◆ **Work item**: In full and without alteration, give the listing again.

*** Recorded data

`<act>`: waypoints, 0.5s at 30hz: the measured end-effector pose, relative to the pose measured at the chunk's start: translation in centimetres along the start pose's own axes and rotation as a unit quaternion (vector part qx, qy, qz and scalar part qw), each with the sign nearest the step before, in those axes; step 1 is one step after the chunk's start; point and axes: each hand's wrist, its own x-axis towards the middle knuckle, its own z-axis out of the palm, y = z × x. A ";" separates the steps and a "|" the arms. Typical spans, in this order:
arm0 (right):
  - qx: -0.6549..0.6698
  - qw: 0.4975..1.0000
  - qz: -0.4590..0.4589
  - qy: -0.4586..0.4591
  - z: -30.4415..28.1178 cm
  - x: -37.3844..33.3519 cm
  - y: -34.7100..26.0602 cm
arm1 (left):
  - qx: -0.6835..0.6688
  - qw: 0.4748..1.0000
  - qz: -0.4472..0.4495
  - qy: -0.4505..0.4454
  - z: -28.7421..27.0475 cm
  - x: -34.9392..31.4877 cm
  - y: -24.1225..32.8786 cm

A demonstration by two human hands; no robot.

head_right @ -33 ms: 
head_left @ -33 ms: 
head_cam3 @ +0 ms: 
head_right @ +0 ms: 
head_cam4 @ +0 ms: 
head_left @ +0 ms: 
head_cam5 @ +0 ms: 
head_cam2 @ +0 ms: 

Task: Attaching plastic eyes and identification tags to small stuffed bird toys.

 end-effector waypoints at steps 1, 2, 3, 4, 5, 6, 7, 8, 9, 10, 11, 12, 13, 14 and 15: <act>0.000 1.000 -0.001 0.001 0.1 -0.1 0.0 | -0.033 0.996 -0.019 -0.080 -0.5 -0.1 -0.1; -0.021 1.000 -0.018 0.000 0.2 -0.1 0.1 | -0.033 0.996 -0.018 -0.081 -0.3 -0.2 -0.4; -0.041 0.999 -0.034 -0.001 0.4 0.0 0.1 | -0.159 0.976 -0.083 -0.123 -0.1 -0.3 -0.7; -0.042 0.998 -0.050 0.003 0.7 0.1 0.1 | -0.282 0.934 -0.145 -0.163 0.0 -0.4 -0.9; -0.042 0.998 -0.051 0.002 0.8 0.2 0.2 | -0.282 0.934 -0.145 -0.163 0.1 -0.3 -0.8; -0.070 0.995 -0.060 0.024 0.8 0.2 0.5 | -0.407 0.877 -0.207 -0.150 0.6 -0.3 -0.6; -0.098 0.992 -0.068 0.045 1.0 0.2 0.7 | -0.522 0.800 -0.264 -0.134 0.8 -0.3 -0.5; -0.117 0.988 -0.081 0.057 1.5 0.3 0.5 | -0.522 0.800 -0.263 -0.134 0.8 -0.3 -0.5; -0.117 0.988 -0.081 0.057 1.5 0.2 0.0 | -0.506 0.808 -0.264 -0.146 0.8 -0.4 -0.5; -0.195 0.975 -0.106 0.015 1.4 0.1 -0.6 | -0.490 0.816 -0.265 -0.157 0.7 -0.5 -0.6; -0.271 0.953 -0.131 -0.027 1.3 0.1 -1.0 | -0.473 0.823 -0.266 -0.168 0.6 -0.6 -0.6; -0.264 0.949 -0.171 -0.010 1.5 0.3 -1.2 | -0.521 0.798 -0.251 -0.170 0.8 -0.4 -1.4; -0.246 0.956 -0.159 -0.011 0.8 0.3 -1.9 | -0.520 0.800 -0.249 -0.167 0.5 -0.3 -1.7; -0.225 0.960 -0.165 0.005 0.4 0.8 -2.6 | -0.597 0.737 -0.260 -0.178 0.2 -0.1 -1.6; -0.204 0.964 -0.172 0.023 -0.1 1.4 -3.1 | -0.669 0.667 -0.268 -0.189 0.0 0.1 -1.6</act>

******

◆ **Completed task**:
`<act>`: waypoints, 0.5s at 30hz: the measured end-effector pose, relative to the pose measured at the chunk's start: translation in centimetres along the start pose's own axes and rotation as a unit quaternion (vector part qx, qy, qz and scalar part qw), each with the sign nearest the step before, in those axes; step 1 is one step after the chunk's start; point and axes: each hand's wrist, its own x-axis towards the middle knuckle, its own z-axis out of the palm, y = z × x. A ";" separates the steps and a "|" the arms. Typical spans, in this order:
arm0 (right):
  - qx: -0.6549..0.6698
  - qw: 0.4975..1.0000
  - qz: -0.4590..0.4589
  - qy: -0.4586..0.4591
  - z: -30.4415..28.1178 cm
  - x: -37.3844..33.3519 cm
  - y: -34.7100..26.0602 cm
arm1 (left):
  - qx: -0.6835..0.6688
  - qw: 0.4748..1.0000
  - qz: -0.4472..0.4495
  - qy: -0.4505..0.4454
  - z: -28.7421..27.0475 cm
  - x: -34.9392..31.4877 cm
  - y: -24.1225..32.8786 cm

A demonstration by two human hands; no robot.

head_right @ -33 ms: 
head_left @ -33 ms: 
head_cam3 @ +0 ms: 
head_right @ +0 ms: 
head_cam4 @ +0 ms: 
head_left @ +0 ms: 
head_cam5 @ +0 ms: 
head_cam2 @ +0 ms: 

Task: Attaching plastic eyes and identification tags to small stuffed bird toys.

 end-effector waypoints at steps 1, 2, 3, 4, 5, 6, 7, 8, 9, 10, 11, 12, 13, 14 and 15: <act>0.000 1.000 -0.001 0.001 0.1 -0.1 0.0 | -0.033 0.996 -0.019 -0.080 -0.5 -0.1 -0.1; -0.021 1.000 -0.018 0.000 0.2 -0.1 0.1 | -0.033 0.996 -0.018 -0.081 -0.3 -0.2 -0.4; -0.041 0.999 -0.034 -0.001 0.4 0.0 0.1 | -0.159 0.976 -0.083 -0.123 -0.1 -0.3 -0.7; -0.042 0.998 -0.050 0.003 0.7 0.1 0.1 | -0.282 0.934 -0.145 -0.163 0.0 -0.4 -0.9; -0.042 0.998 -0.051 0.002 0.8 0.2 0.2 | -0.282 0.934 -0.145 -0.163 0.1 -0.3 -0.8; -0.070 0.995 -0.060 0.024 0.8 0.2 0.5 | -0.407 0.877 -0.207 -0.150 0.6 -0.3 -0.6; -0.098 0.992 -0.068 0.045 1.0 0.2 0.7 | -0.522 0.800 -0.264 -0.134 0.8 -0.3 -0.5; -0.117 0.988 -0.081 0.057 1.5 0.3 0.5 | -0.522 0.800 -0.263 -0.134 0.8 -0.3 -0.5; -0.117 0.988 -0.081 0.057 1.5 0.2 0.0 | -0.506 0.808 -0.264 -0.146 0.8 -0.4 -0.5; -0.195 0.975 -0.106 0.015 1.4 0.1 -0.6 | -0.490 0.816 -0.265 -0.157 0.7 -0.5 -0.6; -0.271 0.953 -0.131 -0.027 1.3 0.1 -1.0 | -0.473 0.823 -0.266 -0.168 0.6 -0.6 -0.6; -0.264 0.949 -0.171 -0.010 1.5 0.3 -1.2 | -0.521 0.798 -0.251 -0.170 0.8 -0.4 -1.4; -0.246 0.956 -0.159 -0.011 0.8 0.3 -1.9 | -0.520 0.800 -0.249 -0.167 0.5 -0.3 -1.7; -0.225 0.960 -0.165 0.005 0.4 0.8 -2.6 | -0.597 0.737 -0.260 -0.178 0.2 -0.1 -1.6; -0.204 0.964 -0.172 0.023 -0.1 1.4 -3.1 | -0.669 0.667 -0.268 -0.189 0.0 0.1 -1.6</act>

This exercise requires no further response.